_What you need to do_
Print each line of the listing once more, precisely as given.

_Records for processing_
######
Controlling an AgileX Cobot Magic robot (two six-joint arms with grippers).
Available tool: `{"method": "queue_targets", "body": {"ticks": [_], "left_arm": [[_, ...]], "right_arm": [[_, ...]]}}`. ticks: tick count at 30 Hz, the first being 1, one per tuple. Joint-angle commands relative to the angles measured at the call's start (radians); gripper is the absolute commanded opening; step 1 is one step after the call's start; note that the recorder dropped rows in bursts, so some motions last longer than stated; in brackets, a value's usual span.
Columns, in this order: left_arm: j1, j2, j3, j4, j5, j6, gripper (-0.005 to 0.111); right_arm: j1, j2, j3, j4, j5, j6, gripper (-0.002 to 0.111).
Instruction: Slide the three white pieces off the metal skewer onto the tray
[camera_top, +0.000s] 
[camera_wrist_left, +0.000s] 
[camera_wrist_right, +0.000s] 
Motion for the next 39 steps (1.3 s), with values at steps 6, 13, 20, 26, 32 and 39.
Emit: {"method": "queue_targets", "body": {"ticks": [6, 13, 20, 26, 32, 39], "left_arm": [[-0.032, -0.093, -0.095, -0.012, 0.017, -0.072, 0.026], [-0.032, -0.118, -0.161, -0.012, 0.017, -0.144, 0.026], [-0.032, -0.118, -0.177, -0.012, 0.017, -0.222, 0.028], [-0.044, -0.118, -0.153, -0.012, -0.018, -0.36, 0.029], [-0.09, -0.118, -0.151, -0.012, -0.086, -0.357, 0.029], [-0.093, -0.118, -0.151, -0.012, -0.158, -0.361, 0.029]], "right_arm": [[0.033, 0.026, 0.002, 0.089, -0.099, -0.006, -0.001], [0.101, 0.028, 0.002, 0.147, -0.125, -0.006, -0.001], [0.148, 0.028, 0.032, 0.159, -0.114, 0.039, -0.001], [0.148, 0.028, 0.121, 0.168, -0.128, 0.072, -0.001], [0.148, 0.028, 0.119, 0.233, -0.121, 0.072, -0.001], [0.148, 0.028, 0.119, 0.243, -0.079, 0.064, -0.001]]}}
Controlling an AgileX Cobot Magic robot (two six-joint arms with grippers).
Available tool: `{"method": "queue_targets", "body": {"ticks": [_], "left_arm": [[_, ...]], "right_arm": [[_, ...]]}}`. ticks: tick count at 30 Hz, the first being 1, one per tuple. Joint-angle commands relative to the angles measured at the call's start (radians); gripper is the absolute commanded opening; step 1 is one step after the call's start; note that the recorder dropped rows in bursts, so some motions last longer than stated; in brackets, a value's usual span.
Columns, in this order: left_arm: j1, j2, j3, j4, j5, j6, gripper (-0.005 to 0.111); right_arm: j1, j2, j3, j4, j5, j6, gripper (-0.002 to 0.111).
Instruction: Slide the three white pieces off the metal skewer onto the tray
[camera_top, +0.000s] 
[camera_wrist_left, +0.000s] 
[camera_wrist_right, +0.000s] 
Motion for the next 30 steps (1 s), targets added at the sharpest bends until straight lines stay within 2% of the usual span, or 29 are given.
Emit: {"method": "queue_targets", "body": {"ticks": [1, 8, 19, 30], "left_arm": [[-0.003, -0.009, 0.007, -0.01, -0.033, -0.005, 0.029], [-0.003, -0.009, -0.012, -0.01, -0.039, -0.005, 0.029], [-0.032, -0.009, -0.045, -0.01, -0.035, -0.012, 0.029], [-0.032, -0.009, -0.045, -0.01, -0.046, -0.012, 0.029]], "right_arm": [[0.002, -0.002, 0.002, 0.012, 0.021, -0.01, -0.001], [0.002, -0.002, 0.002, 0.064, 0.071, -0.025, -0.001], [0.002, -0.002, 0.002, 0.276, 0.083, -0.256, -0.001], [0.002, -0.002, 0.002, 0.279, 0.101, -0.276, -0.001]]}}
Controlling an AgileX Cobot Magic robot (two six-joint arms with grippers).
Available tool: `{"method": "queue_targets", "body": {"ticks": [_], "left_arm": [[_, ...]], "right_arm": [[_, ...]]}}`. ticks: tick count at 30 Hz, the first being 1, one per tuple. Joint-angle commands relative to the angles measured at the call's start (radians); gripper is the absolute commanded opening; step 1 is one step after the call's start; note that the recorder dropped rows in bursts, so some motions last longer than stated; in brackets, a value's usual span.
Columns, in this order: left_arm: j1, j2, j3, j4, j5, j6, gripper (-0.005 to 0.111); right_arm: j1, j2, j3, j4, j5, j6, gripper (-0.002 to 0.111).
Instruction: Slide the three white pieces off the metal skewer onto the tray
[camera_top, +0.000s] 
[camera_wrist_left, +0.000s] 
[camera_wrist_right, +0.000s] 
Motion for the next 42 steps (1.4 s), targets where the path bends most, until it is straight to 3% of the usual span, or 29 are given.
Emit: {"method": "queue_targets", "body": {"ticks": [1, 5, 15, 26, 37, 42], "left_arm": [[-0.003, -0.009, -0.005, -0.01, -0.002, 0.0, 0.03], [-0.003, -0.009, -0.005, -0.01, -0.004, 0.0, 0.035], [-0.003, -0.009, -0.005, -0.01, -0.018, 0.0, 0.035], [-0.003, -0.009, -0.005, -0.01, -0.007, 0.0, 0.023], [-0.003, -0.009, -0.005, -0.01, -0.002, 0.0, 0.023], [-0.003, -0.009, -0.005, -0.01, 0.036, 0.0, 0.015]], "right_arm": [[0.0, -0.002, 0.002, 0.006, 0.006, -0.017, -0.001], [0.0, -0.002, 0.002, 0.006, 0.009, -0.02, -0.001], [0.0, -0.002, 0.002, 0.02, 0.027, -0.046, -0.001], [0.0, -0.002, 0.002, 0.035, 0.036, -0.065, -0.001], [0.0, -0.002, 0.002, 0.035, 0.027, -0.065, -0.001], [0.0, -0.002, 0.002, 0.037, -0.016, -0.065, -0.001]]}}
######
_Output for this task_
Controlling an AgileX Cobot Magic robot (two six-joint arms with grippers).
Available tool: `{"method": "queue_targets", "body": {"ticks": [_], "left_arm": [[_, ...]], "right_arm": [[_, ...]]}}`. ticks: tick count at 30 Hz, the first being 1, one per tuple. Joint-angle commands relative to the angles measured at the call's start (radians); gripper is the absolute commanded opening; step 1 is one step after the call's start; note that the recorder dropped rows in bursts, so some motions last longer than stated; in brackets, a value's usual span.
Columns, in this order: left_arm: j1, j2, j3, j4, j5, j6, gripper (-0.005 to 0.111); right_arm: j1, j2, j3, j4, j5, j6, gripper (-0.002 to 0.111).
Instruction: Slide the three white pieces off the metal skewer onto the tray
[camera_top, +0.000s] 
[camera_wrist_left, +0.000s] 
[camera_wrist_right, +0.000s] 
Motion for the next 39 steps (1.3 s), with values at steps 6, 13, 20, 26, 32 and 39.
Emit: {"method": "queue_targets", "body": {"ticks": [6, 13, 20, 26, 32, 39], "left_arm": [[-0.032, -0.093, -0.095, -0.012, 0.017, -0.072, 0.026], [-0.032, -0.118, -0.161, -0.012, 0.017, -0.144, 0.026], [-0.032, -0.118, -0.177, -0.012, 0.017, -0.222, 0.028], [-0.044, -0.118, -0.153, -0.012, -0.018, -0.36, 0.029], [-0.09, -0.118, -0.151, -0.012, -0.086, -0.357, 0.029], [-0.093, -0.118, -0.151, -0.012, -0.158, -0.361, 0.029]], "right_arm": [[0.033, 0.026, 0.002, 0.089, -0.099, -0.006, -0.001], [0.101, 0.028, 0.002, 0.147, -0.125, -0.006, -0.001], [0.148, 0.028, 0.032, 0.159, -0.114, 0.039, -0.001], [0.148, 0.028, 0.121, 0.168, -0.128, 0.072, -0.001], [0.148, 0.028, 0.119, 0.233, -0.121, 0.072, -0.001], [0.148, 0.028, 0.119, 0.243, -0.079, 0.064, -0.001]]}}
Controlling an AgileX Cobot Magic robot (two six-joint arms with grippers).
Available tool: `{"method": "queue_targets", "body": {"ticks": [_], "left_arm": [[_, ...]], "right_arm": [[_, ...]]}}`. ticks: tick count at 30 Hz, the first being 1, one per tuple. Joint-angle commands relative to the angles measured at the call's start (radians); gripper is the absolute commanded opening; step 1 is one step after the call's start; note that the recorder dropped rows in bursts, so some motions last longer than stated; in brackets, a value's usual span.
Columns, in this order: left_arm: j1, j2, j3, j4, j5, j6, gripper (-0.005 to 0.111); right_arm: j1, j2, j3, j4, j5, j6, gripper (-0.002 to 0.111).
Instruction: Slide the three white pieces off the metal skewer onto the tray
[camera_top, +0.000s] 
[camera_wrist_left, +0.000s] 
[camera_wrist_right, +0.000s] 
Motion for the next 30 steps (1 s), targets added at the sharpest bends until straight lines stay within 2% of the usual span, or 29 are given.
Emit: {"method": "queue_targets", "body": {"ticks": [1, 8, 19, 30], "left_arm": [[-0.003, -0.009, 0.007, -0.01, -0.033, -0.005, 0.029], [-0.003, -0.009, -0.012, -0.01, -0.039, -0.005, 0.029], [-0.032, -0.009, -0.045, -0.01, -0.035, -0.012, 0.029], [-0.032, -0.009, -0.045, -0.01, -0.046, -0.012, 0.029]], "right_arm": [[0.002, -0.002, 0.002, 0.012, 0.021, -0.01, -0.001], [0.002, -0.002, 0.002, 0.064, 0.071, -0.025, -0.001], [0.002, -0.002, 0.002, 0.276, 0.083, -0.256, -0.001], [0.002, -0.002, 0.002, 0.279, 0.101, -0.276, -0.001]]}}
Controlling an AgileX Cobot Magic robot (two six-joint arms with grippers).
Available tool: `{"method": "queue_targets", "body": {"ticks": [_], "left_arm": [[_, ...]], "right_arm": [[_, ...]]}}`. ticks: tick count at 30 Hz, the first being 1, one per tuple. Joint-angle commands relative to the angles measured at the call's start (radians); gripper is the absolute commanded opening; step 1 is one step after the call's start; note that the recorder dropped rows in bursts, so some motions last longer than stated; in brackets, a value's usual span.
Columns, in this order: left_arm: j1, j2, j3, j4, j5, j6, gripper (-0.005 to 0.111); right_arm: j1, j2, j3, j4, j5, j6, gripper (-0.002 to 0.111).
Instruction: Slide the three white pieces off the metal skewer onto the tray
[camera_top, +0.000s] 
[camera_wrist_left, +0.000s] 
[camera_wrist_right, +0.000s] 
Motion for the next 42 steps (1.4 s), targets where the path bends most, until it is straight to 3% of the usual span, or 29 are given.
Emit: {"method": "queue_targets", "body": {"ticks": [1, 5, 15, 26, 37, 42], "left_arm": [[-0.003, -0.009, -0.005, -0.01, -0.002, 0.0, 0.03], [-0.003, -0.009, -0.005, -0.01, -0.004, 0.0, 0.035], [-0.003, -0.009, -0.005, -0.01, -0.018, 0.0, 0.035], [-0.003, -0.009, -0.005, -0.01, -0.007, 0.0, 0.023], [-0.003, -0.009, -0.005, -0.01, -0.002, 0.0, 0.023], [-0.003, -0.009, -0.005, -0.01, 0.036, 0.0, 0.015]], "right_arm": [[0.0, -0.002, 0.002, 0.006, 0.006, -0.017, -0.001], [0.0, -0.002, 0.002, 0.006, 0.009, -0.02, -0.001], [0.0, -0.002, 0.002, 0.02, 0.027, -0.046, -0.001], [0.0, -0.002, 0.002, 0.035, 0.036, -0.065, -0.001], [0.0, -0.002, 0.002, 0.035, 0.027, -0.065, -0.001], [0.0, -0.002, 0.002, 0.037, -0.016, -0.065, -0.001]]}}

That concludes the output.